So that’s going to be that information, the machinery, then we have these items on the machinery. So we’re gonna say that, if I go back on over here, we’re gonna say, let’s go back. And we have this purchase of equipment, machinery and equipment for the 5000. And we’re breaking that out in our depreciation schedule for the 3000 and the 2000. So there we have that, we can see that we have the 98,000 in the total for the furniture, and then the machinery. So if I go back on over to our forms, we’re going to say that we have the 98,000 for the furniture, and then the equipment for the 5000.



Those things should the bottom line, of course should line out line up to get the 98,000 and the 5000, those things should line up. And again, if you’re doing this once a year, then the tax preparer, you would expect them to have to enter this 2020 information. And until they do that, they’re only going to have the information for the prior period. So or you can tell them as you go, you can say every time you purchase something, you can tell the accounting firm, and they can try to give you estimates on how to record the depreciation on it if you want to try to record it basically on a monthly type of basis.



So that’s going to be our information. So the bottom line of the cost should line up. Notice this 7500 that’s the prior year depreciation. That’s depreciation for the prior year. So if I go back on over to the QuickBooks, that’s that 7500 for the prior year, and then the current year depreciation is in the right hand side. So this is going to be the calculation for the current year depreciation. So we’re basically we’re using the straight line. For book purposes. This is a book depreciation. So if I had this 7000, for example, 7000 divided by seven years, we would have the 1000.



Now for us, we’re doing basically two months of depreciation because we didn’t do any adjusting entry in January. We’re going to record the depreciation basically for the two month time period at this point. point in time. And, and so we’re gonna divided by 12 times two, basically. And so we’ll talk more about that in a second. But that’s the straight line depreciation straight lines a nice, straightforward, every other depreciation is kind of based on the straight line, even the tax depreciation, although it gets more complex. So that’s going to be the art, we’re going to use the books depreciation is straight line.



Now you have to kind of tell your tax preparer to do the book depreciation because they don’t need it for tax purposes, what they need for tax purposes, is the tax depreciation. So if I go back on over here, here’s the tax depreciation now, because they need the tax depreciation for the taxes, then they have to put this information in their software anyways, and they need to know what the item is, because that’s what drives what kind of depreciation and the useful life that they’re going to be using.

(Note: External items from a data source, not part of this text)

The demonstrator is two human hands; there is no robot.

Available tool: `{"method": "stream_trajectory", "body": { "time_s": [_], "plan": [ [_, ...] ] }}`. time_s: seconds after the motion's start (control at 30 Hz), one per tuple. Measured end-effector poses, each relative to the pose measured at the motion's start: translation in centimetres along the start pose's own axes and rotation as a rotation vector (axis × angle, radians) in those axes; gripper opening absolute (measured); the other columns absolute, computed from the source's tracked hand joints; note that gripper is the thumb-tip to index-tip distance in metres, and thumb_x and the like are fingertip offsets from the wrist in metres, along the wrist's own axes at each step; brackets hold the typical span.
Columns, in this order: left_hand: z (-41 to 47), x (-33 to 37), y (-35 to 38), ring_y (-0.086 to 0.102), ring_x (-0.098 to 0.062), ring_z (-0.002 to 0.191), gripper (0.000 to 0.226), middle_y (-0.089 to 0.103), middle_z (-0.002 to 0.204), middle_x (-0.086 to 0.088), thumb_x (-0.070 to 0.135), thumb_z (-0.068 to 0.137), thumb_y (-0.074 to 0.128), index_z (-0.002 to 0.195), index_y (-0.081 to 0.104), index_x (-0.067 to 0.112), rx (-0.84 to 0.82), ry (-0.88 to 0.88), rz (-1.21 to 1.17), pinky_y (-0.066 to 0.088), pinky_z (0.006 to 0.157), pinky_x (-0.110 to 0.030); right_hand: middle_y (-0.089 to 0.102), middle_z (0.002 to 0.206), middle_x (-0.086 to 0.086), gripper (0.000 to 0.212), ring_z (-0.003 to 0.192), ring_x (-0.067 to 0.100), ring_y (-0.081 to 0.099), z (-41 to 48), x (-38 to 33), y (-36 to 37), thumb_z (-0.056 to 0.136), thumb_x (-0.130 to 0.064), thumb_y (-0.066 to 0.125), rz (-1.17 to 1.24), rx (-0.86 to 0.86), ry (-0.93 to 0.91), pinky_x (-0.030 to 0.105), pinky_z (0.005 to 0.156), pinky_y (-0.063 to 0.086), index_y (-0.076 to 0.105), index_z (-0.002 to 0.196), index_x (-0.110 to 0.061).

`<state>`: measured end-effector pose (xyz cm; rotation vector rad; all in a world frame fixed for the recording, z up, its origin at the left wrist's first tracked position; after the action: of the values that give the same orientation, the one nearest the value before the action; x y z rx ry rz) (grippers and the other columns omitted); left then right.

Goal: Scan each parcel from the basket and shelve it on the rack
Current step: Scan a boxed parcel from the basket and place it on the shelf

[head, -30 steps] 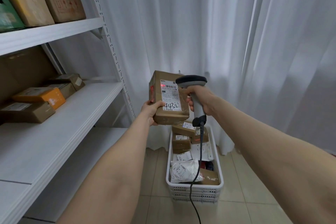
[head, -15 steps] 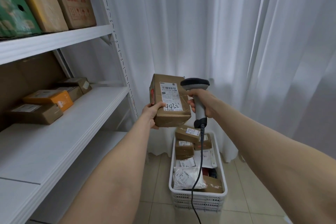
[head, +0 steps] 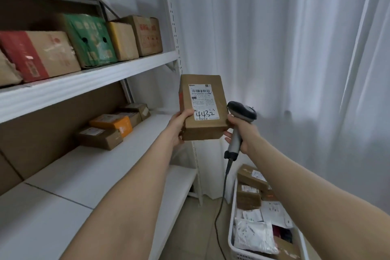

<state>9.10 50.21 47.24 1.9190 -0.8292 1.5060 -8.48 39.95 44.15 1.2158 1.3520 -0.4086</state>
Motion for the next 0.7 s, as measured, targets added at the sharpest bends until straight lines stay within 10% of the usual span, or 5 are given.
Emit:
{"method": "stream_trajectory", "body": {
  "time_s": [0.27, 0.5, 0.7],
  "plan": [
    [-5.8, 3.0, -4.6, 0.049, -0.024, 0.117, 0.08, 0.052, 0.131, -0.002, 0.033, 0.075, 0.077, 0.142, 0.034, 0.03, 0.057, 0.134, 0.146, 0.028, 0.106, -0.051, 0.066, 0.095, 0.013, 0.012, 0.084, 0.029, 0.068, -2.9, -0.4, 4.3, 0.085, 0.001, 0.065, 0.021, 0.004, -0.06, 0.034, 0.073, 0.056, 0.058, 0.086, -0.008],
    [-14.8, 8.0, -6.9, 0.059, -0.01, 0.096, 0.089, 0.051, 0.135, 0.002, 0.036, 0.075, 0.077, 0.148, 0.028, 0.023, 0.184, 0.314, 0.198, 0.055, 0.069, -0.021, 0.065, 0.085, 0.008, 0.017, 0.069, 0.021, 0.067, -9.0, -2.9, 8.2, 0.082, 0.004, 0.067, 0.14, -0.094, -0.126, 0.026, 0.063, 0.054, 0.058, 0.081, -0.01],
    [-23.2, 11.3, -10.9, 0.05, -0.028, 0.121, 0.093, 0.05, 0.138, -0.003, 0.052, 0.068, 0.078, 0.146, 0.032, 0.031, 0.35, 0.334, 0.215, 0.041, 0.103, -0.052, 0.066, 0.085, 0.005, 0.016, 0.075, 0.018, 0.066, -14.5, -5.0, 14.3, 0.083, -0.002, 0.071, 0.139, -0.264, -0.169, 0.029, 0.07, 0.054, 0.059, 0.083, -0.013]
  ]
}}
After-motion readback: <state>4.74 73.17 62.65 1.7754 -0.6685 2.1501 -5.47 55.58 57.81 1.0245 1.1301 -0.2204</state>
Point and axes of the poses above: each hand's wrist, its own z-axis towards the middle knuckle, its own y-axis out of the palm, x = y × z, the point moved 5 cm from there along z, towards the middle knuckle
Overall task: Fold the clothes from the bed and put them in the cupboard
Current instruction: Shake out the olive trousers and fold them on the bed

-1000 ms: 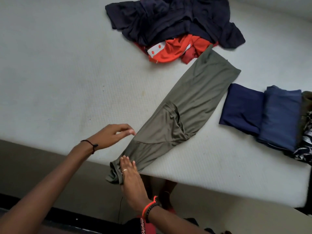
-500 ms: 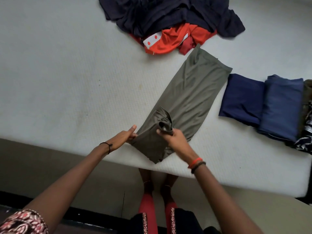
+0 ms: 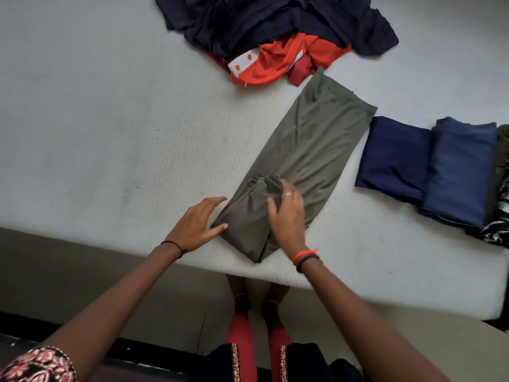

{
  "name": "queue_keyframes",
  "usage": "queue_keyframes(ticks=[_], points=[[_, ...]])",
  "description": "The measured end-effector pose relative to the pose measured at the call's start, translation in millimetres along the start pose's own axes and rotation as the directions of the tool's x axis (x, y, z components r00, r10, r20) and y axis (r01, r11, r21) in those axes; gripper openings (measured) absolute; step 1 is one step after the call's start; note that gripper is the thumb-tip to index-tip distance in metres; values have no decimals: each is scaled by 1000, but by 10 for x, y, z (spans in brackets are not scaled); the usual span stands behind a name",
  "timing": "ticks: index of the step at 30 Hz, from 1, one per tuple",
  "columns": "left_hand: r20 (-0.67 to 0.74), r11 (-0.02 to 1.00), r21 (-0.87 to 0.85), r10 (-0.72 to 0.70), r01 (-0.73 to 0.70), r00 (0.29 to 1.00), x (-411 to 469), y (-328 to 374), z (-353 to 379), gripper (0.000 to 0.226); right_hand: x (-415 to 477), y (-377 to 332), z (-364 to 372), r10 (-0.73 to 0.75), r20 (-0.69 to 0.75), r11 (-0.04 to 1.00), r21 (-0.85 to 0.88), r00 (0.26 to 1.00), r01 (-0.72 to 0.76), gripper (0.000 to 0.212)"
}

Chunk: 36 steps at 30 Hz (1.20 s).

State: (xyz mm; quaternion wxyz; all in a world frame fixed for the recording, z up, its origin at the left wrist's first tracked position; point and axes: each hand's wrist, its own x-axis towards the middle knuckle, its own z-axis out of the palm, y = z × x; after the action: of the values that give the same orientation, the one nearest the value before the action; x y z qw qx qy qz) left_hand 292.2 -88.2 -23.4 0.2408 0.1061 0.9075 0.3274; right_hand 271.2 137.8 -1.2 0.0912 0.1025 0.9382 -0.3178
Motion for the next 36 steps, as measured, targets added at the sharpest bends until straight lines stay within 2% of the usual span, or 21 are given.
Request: queue_keyframes(ticks=[1, 3, 5, 6, 9, 12, 17, 20, 23, 27, 29, 30, 31, 33, 34, 36], points=[[2, 975, 163, 154, -152, 988, -31, -29, 4, 67, -203, -24, 88, -104, 21, 990, -99, 994, 105, 61], [153, 834, 407, 340, -373, 928, -56, -94, 30, 79, -562, -34, 268, -238, 185, 925, -256, 954, 280, 82], [243, 723, 525, 378, -449, 893, -34, -140, 90, 88, -770, 23, 412, -240, 332, 875, -334, 912, 352, 89], [240, 699, 560, 376, -444, 895, -14, -144, 123, 92, -802, 51, 460, -213, 351, 864, -369, 912, 344, 86], [227, 644, 612, 414, -460, 882, 61, -149, 217, 92, -743, 64, 522, -86, 319, 870, -438, 944, 227, 65], [236, 601, 655, 414, -459, 879, 79, -174, 265, 87, -734, 41, 576, -27, 352, 873, -447, 935, 194, 54], [268, 529, 698, 432, -482, 861, 43, -171, 240, 78, -851, 72, 592, -8, 372, 845, -494, 928, 205, 54], [315, 512, 678, 447, -528, 837, -21, -106, 168, 75, -968, 31, 506, 0, 378, 840, -503, 926, 206, 56], [368, 503, 623, 488, -599, 792, -124, -28, 95, 67, -1134, 47, 415, 24, 452, 846, -484, 892, 223, 61], [470, 551, 470, 505, -690, 724, -284, 54, 19, 55, -1396, 121, 245, -5, 573, 870, -401, 819, 286, 67], [490, 638, 362, 490, -680, 721, -372, 97, -2, 47, -1449, 82, 32, -18, 622, 911, -312, 783, 269, 65], [481, 712, 278, 478, -645, 735, -415, 138, -17, 44, -1456, 69, -70, -64, 645, 929, -240, 762, 281, 62], [487, 805, 176, 430, -567, 761, -452, 188, -43, 43, -1436, 62, -178, -86, 688, 956, -146, 721, 253, 59], [540, 934, 19, 291, -357, 790, -494, 303, -101, 44, -1306, 87, -410, -70, 815, 996, 23, 575, 89, 51], [547, 964, -17, 232, -267, 804, -497, 356, -124, 42, -1208, 129, -495, -73, 818, 997, 54, 570, 49, 42], [503, 992, -72, 123, -101, 855, -471, 453, -150, 47, -978, 205, -669, -53, 781, 994, 101, 622, -42, 31]])
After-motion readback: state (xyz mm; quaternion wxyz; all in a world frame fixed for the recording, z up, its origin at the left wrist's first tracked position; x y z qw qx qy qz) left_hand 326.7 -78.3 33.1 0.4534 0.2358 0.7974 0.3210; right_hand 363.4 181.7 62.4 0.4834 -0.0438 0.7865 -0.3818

So given the fact that they’re already entering this data, once again, you could tell them or ask them to then provide you the depreciation schedules and decide whether or not you want to do it on a tax basis or a book basis, you can see down here, this is going to be a typical kind of depreciation for taxes. And we got the 200, that basically indicates double declining balance, but then it’s got this half year convention. So if you’re familiar with a double declining balance, the default method, a lot of times for furniture, and others is this half year convention, and double declining balance, which makes the first year of depreciation look a lot like straight line.



But then following years will be kind of double declining, because they’re taking a half a year, they’re, they’re assuming, whenever you purchased it, you purchased it in the middle of the year. Basically, that’s what the half year, convention means. But in the current year, in 2020, you’ve got a lot of stimulus kind of stuff that’s out there. And the stimulation for meaning they’re trying to stimulate the economy related to depreciation comes in the form of special depreciation and 179.



And that basically means for taxes, you might be able to deduct basically everything, you know, everything in the current year of the purchase. So it’s so the tax, the taxes are kind of funny right now, because you’re going to put everything on the books, and then you get it as as an asset, but then you’re going to fully depreciate it basically, oftentimes, with the 179 deduction, the special deduction.



So just keep that in mind, I have not done that here. And all of it, I did, I did them down here. So you can kind of see that with the new items. So so this is not the tax depreciation schedule that, you know, don’t take this to be exactly what it would look like, if you took all this special. I’m just trying to show you the difference between tax and the book depreciation or some of the differences that could take place. Obviously, if you were to depreciate everything, using the special depreciation and the 179 deductions for taxes, that kind of distorts your books for bookkeeping purposes, because the idea of depreciating is a good one for matching principle, to try to compare your income statement out.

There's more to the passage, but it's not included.